[PROBLEM REQUIREMENTS] Could you transcribe the entries below exactly, starting at the line that contains "Find the plant" and stopping at the last line, without any pictures?
**** DATASET EXCERPTS ****
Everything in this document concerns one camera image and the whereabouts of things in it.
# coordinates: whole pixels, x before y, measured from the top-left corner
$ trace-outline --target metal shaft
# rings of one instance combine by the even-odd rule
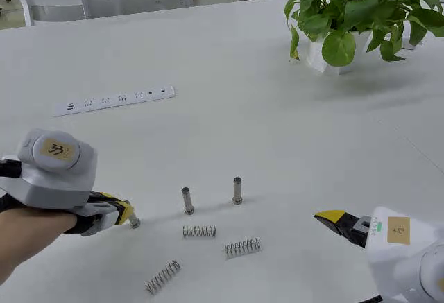
[[[234,178],[234,197],[233,197],[233,203],[235,205],[242,203],[241,188],[242,188],[242,179],[240,177],[235,177]]]
[[[136,214],[133,212],[131,215],[129,215],[128,217],[128,221],[130,221],[130,226],[133,229],[136,229],[140,226],[140,219],[138,219],[138,217],[136,217]]]
[[[189,189],[184,187],[182,189],[183,202],[185,203],[185,213],[188,215],[192,215],[194,213],[194,206],[191,203],[191,196],[189,194]]]

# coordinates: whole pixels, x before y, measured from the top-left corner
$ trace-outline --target power strip
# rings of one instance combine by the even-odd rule
[[[80,112],[120,107],[148,101],[171,98],[176,94],[173,86],[158,87],[146,92],[120,93],[111,96],[87,97],[83,100],[56,105],[54,117],[78,114]]]

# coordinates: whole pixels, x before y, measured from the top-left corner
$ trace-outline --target human arm
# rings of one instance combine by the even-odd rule
[[[16,208],[0,213],[0,284],[25,260],[76,225],[73,214]]]

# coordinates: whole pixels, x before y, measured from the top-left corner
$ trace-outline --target coil spring
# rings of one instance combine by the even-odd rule
[[[180,269],[180,264],[173,260],[168,263],[152,280],[145,284],[151,295],[156,294]]]
[[[261,243],[258,238],[247,239],[245,241],[225,245],[227,258],[238,257],[261,250]]]
[[[215,237],[216,227],[207,225],[183,226],[184,237]]]

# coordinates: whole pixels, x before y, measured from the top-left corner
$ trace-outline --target yellow label
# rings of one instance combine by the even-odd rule
[[[438,287],[444,293],[444,279],[441,279],[441,280],[438,281]]]
[[[40,149],[40,154],[63,161],[71,161],[74,156],[74,147],[55,139],[46,139]]]
[[[388,218],[387,242],[410,245],[410,218]]]

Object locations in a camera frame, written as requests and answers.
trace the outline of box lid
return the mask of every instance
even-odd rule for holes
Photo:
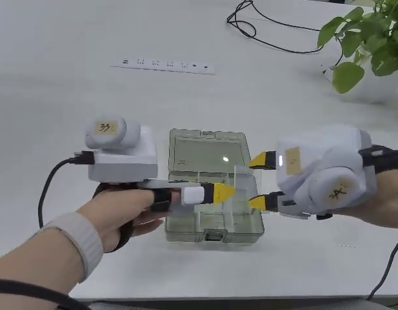
[[[250,154],[242,132],[172,129],[168,170],[170,174],[191,172],[234,173],[246,166]]]

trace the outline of white wristband
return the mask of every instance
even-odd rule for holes
[[[79,251],[84,266],[82,283],[98,266],[104,254],[103,243],[93,224],[83,215],[71,212],[52,220],[40,231],[47,228],[59,229]]]

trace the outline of handwritten label
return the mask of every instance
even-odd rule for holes
[[[302,173],[301,168],[301,151],[299,147],[288,149],[284,152],[284,158],[286,162],[286,174],[294,176]]]
[[[346,178],[338,178],[333,185],[332,189],[325,196],[325,201],[329,205],[336,205],[343,201],[353,189],[353,183]]]
[[[117,121],[98,121],[95,124],[94,133],[114,136],[117,134],[118,129],[119,124]]]

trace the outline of white table
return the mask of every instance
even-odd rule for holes
[[[86,122],[103,113],[152,126],[162,178],[172,128],[242,131],[255,156],[273,149],[280,134],[345,122],[398,148],[398,110],[343,103],[323,79],[316,56],[245,39],[224,23],[237,2],[0,0],[0,255],[37,230],[47,174],[85,148]],[[281,21],[312,27],[351,9],[302,0],[257,5]],[[261,37],[278,45],[315,47],[317,34],[253,22]],[[202,60],[217,74],[109,67],[125,56]],[[265,191],[276,190],[273,174],[265,177]],[[85,167],[61,169],[46,199],[45,220],[78,208],[94,188]],[[367,295],[398,239],[398,230],[344,217],[317,222],[267,214],[264,225],[264,236],[251,246],[168,243],[159,229],[105,255],[72,296]],[[398,295],[398,255],[379,294]]]

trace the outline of black strap
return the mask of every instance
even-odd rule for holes
[[[372,145],[372,152],[376,150],[392,150],[389,147],[382,145]],[[398,169],[398,156],[386,157],[375,157],[373,158],[373,166],[375,167],[375,173],[379,174],[384,171],[397,170]]]
[[[100,192],[104,191],[127,191],[130,189],[138,189],[137,183],[100,183],[95,189],[93,198],[96,197]],[[170,189],[151,189],[154,193],[154,203],[150,206],[152,212],[168,212],[172,203],[172,192]],[[120,240],[117,247],[111,252],[122,248],[132,237],[134,233],[134,223],[129,221],[119,228]]]

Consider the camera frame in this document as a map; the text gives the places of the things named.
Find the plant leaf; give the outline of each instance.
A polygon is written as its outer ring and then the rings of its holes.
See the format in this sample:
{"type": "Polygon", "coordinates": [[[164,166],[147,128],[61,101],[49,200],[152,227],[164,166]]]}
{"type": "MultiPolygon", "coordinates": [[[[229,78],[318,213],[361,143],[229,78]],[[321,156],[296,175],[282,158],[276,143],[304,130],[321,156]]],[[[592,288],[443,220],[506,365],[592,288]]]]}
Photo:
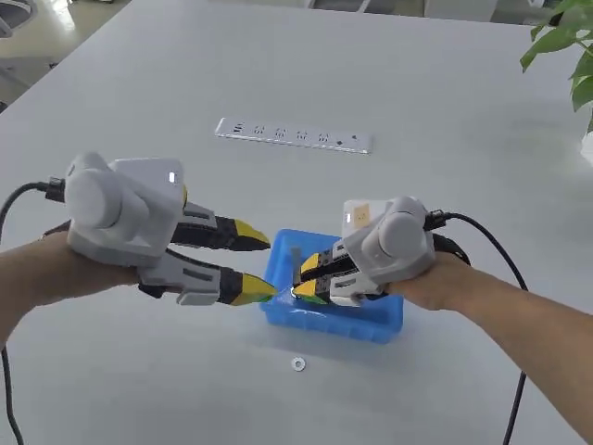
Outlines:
****
[REPLY TO THE TASK]
Find the plant leaf; give the outline of each instance.
A polygon is written as its outer ring and then the rings of its holes.
See the format in this sample:
{"type": "Polygon", "coordinates": [[[164,166],[147,128],[61,101],[49,200],[152,227],[164,166]]]}
{"type": "MultiPolygon", "coordinates": [[[[229,78],[318,213],[361,143],[229,78]],[[321,156],[296,175],[282,158],[276,143],[304,130],[321,156]]],[[[592,288],[443,220],[506,365],[592,288]]]]}
Photo:
Outlines:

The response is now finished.